Search the records for "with". Report every line where it occurs.

[Data entries]
__________

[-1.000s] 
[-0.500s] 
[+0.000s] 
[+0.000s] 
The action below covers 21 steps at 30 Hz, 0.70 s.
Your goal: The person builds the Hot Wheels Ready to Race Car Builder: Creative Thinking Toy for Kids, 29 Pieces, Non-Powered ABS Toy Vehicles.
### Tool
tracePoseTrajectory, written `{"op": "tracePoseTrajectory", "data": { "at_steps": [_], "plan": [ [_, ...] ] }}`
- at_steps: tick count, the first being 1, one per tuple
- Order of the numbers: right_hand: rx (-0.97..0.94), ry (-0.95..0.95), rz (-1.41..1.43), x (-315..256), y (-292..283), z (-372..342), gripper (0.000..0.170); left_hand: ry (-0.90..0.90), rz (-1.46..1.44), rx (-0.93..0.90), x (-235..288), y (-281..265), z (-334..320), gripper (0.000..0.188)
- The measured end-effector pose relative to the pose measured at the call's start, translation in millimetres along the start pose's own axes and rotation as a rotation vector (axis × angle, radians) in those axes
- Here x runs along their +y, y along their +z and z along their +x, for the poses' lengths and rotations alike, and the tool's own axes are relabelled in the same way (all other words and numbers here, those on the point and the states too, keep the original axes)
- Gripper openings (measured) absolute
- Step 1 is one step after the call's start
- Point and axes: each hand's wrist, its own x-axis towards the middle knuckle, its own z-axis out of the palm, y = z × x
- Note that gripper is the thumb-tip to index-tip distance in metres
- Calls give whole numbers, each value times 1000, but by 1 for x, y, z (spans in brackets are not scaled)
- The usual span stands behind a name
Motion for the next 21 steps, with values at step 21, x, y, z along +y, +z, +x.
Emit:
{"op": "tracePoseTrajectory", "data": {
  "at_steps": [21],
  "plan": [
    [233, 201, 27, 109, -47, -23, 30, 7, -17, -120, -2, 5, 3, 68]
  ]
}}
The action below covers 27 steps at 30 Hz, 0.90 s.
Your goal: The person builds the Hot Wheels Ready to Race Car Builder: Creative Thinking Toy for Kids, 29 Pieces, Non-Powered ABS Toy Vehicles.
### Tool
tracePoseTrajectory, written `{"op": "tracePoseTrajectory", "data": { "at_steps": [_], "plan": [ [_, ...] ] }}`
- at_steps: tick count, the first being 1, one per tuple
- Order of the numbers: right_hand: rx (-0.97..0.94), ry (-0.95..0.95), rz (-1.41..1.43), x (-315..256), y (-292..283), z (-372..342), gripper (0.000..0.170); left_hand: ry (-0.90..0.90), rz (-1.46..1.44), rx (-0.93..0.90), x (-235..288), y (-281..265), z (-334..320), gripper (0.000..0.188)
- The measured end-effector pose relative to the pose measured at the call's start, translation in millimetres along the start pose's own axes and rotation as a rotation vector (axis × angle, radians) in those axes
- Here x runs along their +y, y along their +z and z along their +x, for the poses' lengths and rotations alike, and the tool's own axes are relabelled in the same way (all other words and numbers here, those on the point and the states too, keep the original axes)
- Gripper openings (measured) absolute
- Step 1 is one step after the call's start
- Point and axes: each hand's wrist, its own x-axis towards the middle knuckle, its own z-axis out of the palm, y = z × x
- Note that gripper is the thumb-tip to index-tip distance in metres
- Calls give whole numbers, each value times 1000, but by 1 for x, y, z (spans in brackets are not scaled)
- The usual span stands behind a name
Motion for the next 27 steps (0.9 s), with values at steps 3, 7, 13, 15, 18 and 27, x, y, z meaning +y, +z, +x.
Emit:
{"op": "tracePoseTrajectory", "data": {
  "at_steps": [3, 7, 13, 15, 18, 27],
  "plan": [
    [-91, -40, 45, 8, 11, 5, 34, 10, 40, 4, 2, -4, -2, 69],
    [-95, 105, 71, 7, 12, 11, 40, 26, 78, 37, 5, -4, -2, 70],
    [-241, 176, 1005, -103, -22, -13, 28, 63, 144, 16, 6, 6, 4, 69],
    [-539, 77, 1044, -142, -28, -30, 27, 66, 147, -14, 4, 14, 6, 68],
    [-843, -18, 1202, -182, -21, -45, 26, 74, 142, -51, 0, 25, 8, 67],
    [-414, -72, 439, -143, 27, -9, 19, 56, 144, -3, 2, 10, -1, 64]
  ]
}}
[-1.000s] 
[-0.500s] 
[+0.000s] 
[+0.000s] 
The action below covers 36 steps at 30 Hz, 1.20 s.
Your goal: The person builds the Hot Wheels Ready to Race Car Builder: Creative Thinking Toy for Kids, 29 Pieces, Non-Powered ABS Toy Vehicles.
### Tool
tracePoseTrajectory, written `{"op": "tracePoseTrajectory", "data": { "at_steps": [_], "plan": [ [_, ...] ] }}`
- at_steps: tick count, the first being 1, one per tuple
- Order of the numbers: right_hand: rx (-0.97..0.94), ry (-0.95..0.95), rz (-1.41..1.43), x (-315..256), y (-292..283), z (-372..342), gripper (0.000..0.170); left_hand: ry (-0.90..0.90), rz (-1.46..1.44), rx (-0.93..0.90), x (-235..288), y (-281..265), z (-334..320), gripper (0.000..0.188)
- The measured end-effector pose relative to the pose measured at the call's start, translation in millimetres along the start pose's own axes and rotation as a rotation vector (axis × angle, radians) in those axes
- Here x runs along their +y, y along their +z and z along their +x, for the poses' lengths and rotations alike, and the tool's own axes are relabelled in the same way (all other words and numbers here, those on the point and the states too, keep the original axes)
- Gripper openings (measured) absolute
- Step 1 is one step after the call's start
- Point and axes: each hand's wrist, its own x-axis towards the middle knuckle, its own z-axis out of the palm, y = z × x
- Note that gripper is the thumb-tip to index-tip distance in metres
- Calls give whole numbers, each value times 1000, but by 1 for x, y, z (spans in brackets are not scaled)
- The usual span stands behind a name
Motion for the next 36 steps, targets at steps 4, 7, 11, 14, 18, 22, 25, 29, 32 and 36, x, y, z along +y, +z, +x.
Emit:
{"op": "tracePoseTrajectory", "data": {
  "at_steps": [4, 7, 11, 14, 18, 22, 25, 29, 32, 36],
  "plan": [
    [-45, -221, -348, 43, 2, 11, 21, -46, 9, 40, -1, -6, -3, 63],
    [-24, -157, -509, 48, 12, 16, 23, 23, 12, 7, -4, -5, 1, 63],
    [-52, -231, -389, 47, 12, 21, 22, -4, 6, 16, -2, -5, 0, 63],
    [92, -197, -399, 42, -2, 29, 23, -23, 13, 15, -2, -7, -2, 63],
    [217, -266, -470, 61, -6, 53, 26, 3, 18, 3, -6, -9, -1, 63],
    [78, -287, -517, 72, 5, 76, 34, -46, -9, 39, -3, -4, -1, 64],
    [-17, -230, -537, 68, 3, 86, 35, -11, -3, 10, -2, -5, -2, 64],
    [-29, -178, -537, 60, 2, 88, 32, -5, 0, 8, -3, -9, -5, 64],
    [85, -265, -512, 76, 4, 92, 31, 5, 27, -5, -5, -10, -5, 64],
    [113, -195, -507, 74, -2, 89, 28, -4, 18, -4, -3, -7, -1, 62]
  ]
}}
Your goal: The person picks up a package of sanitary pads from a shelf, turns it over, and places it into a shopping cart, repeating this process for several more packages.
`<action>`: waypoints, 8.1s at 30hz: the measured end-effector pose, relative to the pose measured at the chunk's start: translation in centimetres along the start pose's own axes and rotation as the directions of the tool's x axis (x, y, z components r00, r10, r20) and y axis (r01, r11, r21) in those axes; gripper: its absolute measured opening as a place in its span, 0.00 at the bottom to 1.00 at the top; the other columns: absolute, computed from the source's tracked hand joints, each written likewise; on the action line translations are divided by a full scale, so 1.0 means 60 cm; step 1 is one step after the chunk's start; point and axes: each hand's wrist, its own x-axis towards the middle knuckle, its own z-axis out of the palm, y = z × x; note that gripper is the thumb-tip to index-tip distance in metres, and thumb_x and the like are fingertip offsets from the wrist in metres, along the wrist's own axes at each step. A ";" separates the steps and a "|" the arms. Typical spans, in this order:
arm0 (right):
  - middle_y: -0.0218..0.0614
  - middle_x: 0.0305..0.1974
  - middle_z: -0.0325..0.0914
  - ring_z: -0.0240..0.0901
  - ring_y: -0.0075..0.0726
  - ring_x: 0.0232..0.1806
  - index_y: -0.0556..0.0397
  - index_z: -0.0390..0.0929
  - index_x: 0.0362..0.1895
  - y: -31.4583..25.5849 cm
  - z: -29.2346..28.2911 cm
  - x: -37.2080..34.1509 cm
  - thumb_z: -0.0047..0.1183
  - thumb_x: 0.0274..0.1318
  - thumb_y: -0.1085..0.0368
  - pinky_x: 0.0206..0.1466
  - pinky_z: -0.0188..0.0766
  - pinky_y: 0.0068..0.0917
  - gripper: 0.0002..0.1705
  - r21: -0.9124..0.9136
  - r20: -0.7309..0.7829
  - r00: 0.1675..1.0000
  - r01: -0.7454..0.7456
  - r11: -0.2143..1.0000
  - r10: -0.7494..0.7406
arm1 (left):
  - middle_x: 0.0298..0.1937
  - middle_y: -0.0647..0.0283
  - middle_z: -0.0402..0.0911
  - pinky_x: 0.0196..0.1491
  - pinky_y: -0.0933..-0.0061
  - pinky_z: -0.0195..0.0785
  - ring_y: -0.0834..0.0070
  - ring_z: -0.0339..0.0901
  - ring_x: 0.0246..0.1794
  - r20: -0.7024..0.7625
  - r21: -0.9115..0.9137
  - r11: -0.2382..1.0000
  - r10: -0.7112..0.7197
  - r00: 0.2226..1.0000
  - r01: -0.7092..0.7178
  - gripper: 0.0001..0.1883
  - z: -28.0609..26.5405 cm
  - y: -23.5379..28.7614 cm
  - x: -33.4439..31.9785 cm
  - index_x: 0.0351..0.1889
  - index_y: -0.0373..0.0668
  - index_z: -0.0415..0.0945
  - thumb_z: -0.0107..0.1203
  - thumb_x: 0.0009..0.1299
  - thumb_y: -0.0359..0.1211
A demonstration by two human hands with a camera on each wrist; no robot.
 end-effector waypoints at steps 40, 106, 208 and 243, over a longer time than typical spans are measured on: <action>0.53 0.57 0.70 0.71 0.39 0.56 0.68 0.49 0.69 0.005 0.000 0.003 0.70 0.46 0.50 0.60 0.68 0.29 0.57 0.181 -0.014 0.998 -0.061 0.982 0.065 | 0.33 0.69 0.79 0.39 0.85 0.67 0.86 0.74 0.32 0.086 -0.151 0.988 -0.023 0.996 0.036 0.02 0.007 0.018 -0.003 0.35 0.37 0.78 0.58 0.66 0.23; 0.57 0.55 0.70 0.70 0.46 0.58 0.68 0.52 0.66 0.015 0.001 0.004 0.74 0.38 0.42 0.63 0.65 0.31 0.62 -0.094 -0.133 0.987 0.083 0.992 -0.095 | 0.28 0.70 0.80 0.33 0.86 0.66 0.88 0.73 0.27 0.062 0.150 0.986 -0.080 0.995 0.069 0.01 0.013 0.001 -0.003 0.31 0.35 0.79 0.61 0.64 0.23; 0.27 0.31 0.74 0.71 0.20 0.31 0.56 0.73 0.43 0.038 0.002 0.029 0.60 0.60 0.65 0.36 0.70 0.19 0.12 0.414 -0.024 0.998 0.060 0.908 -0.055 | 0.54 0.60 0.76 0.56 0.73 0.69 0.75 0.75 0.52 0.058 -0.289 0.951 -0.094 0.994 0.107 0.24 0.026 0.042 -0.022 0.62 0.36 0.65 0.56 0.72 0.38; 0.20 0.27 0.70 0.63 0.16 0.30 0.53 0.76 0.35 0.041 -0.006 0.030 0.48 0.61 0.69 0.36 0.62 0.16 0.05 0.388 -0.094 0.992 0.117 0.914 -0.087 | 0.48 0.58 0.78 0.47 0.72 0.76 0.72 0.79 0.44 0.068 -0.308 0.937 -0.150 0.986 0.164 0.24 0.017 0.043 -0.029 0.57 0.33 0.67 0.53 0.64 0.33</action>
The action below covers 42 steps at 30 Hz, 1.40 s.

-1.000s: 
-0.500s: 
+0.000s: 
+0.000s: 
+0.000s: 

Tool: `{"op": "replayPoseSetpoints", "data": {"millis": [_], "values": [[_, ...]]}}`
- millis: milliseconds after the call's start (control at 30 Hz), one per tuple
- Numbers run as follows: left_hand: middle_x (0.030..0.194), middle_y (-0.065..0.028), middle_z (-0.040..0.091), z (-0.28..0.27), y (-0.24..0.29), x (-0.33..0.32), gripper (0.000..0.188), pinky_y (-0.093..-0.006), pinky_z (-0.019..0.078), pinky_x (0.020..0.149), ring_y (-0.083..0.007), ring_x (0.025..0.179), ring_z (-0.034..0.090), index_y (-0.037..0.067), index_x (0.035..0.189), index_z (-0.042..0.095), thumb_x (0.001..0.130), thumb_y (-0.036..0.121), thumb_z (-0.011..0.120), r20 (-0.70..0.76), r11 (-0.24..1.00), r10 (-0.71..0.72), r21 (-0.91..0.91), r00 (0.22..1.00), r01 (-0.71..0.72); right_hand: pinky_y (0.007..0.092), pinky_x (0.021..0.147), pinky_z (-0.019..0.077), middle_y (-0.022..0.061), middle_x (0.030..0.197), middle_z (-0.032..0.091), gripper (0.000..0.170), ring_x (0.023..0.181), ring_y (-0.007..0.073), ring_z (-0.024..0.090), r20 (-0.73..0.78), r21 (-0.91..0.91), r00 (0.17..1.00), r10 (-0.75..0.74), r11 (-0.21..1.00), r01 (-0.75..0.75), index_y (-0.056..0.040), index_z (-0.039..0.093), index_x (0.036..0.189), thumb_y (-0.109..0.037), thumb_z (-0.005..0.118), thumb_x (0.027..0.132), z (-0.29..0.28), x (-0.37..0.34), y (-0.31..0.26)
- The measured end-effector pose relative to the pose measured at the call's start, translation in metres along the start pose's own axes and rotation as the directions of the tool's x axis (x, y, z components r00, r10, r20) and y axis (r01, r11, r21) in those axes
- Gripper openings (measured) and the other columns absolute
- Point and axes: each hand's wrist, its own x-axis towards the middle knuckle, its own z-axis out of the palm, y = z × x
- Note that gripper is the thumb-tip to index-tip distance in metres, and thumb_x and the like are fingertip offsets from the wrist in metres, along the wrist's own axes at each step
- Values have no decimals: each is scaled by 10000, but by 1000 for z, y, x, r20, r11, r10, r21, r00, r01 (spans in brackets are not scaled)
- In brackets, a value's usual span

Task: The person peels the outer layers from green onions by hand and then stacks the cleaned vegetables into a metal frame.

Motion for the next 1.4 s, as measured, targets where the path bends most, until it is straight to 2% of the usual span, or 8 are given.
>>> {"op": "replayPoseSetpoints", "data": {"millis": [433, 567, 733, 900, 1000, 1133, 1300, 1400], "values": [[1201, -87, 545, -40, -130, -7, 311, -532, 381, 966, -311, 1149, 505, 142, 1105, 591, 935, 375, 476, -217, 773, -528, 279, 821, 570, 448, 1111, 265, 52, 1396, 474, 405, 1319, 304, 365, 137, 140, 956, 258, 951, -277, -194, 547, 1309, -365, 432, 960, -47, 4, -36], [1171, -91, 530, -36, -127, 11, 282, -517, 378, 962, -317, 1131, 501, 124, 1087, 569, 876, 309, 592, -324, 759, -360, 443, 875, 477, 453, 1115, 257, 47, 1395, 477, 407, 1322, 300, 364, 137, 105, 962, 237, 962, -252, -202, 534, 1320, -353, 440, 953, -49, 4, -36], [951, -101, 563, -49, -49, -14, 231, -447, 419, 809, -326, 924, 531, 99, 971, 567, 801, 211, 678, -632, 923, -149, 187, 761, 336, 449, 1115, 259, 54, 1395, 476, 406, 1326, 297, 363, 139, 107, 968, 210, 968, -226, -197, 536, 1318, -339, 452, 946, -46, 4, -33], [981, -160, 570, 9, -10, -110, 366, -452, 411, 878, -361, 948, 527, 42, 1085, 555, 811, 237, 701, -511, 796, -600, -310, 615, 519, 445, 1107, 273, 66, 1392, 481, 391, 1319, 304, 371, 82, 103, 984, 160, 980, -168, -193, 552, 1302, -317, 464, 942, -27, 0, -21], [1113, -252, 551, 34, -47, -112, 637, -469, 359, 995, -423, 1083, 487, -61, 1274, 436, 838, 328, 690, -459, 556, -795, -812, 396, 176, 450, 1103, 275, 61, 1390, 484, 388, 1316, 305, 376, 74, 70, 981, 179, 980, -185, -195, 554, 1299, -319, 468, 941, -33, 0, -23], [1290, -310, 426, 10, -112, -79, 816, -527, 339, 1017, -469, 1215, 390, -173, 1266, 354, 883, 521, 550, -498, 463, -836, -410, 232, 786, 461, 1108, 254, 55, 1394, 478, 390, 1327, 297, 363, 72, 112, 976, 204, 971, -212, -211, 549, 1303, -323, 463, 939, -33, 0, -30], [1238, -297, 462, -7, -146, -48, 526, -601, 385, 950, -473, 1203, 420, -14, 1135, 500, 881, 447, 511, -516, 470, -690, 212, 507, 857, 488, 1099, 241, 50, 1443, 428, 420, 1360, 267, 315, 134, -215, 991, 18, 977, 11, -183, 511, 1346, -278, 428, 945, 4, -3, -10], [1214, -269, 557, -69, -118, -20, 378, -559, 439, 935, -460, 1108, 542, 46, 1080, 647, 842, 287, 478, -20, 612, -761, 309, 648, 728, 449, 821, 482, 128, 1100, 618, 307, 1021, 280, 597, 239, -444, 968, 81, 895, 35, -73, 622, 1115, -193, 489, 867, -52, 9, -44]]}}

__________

*Written answer*.
Motion for the next 21 steps, with values at step 21, x, y, z along +y, +z, +x.
Motion for the next 27 steps (0.9 s), with values at steps 3, 7, 13, 15, 18 and 27, x, y, z meaning +y, +z, +x.
A demonstration by two human hands with a camera on each wrist; no robot.

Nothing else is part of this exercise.